Does anybody know what the heck is going on out there in the drizzle and the gloom and the mud that’s sloshing around like gravy? Certainly not Ian Poulter (on the cut mark at +4), unwrapping five new 3-woods in the locker room before heading to the range.

He broke his favourite 3-wood in practice. “I don’t know what day it is. Or how long I’ve been here. Or how many rounds I’ve got left to play. Or anything,” Poulter said laughing. “It’s been carnage this week. You just have to laugh, really, and get on with it. It is what it is. You just gotta suck it up.” Just as he said that, the voice of Lee Westwood (-2) came from behind a locker. “You’ve been living in the States for too long, Poults,” Westwood said, poking fun at his Ryder Cup teammate’s Americanisms.

Downstairs, the corridor that runs through the clubhouse was crammed with caddies waiting to see if their man had made the cut, or stuffing golf clubs into travel bags for those that hadn’t. A glum Boo Weekley (+11) was trudging off out of the exit carrying his own bag.

“Pardon me, gents,” he drawled, polite as always, as he shuffled on his way, closely followed by Jeev Milka Singh, who was still as jovial as ever, despite finishing 11-over par, saying cheerio as he wandered off.

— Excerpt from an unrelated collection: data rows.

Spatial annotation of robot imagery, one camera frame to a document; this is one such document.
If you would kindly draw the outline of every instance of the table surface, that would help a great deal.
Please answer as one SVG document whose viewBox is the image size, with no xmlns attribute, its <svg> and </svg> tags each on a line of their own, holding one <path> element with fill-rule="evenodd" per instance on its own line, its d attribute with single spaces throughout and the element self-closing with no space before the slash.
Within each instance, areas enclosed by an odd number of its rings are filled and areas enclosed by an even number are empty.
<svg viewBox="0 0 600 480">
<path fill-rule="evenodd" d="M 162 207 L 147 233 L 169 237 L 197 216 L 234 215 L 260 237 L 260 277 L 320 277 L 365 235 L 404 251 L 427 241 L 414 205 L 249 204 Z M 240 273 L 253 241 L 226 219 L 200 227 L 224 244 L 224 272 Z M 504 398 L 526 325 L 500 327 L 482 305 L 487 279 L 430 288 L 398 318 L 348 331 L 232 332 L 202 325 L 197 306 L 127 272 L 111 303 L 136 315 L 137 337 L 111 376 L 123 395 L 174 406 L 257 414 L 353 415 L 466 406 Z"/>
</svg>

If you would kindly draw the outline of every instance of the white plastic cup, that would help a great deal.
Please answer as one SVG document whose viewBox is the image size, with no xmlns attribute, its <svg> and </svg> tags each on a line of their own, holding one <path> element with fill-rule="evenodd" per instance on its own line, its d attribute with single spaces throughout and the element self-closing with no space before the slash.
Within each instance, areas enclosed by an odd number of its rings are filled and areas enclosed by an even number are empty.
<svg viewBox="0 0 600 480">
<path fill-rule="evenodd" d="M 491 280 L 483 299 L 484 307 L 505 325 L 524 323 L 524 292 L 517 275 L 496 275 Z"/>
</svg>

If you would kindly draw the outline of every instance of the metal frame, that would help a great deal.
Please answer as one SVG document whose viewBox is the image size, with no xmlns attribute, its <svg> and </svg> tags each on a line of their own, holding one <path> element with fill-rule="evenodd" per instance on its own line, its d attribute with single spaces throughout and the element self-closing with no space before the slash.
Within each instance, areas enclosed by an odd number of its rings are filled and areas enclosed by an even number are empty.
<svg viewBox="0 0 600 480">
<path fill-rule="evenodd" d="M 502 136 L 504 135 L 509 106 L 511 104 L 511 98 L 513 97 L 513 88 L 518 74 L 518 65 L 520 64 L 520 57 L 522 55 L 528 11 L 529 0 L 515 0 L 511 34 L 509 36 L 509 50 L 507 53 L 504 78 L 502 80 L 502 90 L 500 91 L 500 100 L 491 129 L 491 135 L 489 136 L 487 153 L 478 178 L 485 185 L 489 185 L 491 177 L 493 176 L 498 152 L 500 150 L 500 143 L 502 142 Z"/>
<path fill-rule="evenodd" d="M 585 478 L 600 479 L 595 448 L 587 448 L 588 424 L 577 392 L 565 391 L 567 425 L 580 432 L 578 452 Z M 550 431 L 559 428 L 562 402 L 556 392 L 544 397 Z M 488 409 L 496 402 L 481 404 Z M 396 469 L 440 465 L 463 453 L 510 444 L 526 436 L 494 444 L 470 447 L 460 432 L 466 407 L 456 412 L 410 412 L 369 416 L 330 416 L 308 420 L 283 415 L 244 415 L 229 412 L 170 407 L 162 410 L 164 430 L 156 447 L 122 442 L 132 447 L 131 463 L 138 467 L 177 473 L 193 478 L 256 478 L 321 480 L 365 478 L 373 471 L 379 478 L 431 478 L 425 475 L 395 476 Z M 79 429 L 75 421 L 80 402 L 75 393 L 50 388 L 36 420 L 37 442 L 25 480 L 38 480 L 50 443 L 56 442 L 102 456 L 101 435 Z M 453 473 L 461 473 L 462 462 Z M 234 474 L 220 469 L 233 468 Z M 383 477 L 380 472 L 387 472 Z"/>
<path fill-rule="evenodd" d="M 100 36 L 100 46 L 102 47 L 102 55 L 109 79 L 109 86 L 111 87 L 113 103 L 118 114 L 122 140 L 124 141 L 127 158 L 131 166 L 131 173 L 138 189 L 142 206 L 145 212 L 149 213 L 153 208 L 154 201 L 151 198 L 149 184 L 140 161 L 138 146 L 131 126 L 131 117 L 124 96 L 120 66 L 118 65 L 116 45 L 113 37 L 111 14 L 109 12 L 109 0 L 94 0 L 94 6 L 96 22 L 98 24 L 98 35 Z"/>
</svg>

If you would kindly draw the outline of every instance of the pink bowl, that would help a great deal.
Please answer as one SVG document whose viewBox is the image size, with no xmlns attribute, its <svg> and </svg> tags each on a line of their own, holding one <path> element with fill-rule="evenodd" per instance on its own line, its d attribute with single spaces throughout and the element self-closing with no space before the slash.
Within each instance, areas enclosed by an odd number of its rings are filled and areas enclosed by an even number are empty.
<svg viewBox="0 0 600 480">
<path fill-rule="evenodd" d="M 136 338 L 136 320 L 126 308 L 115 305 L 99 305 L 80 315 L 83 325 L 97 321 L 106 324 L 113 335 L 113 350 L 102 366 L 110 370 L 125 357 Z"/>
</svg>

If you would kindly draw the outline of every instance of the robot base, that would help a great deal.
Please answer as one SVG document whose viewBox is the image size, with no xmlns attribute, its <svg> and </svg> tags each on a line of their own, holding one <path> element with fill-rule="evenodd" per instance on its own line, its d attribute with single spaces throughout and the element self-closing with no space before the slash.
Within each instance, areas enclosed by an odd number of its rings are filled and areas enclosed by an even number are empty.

Padraig Harrington’s manager was re-arranging the flight home for Harrington (+12) and his family, but struggling to get his Blackberry to work (wheel trouble). “Dealing with the uncertainties has been the biggest headache this week,” he said. “You know, holding flights and constantly re-arranging plans.”

A cheery Sergio Garcia (even par) was engaged in a spot of football banter (he’s a Real Madrid fan) with a group of caddies that included Billy Foster (carrying for Westwood) and Mike ‘Fluff’ Cowan (bagman for Jim Furyk, +1). “We’ll see who’ll win the Champions’ League next year,” Garcia bragged, “now that we’ve got Kaka and Ronaldo.”

Paul Casey’s caddie, Craig Donnelly, meanwhile, was clearly looking forward to getting the hell outta town after what has been a disastrous championship for the highly fancied Casey (+10).

“It’s been a long, frustrating waiting game this week,” Donnelly said. “Our car-parking area was changed over night. And no one told us. Then we had to queue up with the public. Then they changed our tee times. And we got the wrong side of the draw with the weather. But that’s just the way it goes sometimes. Hey, we got the right side of the draw when Paul won in  Houston. See you at the Open,” he said.

Out in the players’ car park, Vijay Singh was ambling along with his caddie, hands stuffed in the pockets of his trousers (his own, not his caddies’). Judging by the pained expression on his face, he was sucking on what could only have been lemons. Back in the media centre, I checked Singh’s score just to discover the cause of his misery and by how many shots he had missed the cut.

But wait, Singh has actually made the cut on the mark at +4. Ah, wait a second – a bogey, bogey finish. That’s going to ruin his dinner. Two more rounds in the swamp, then, with no chance to win. Just what Singh would have wanted.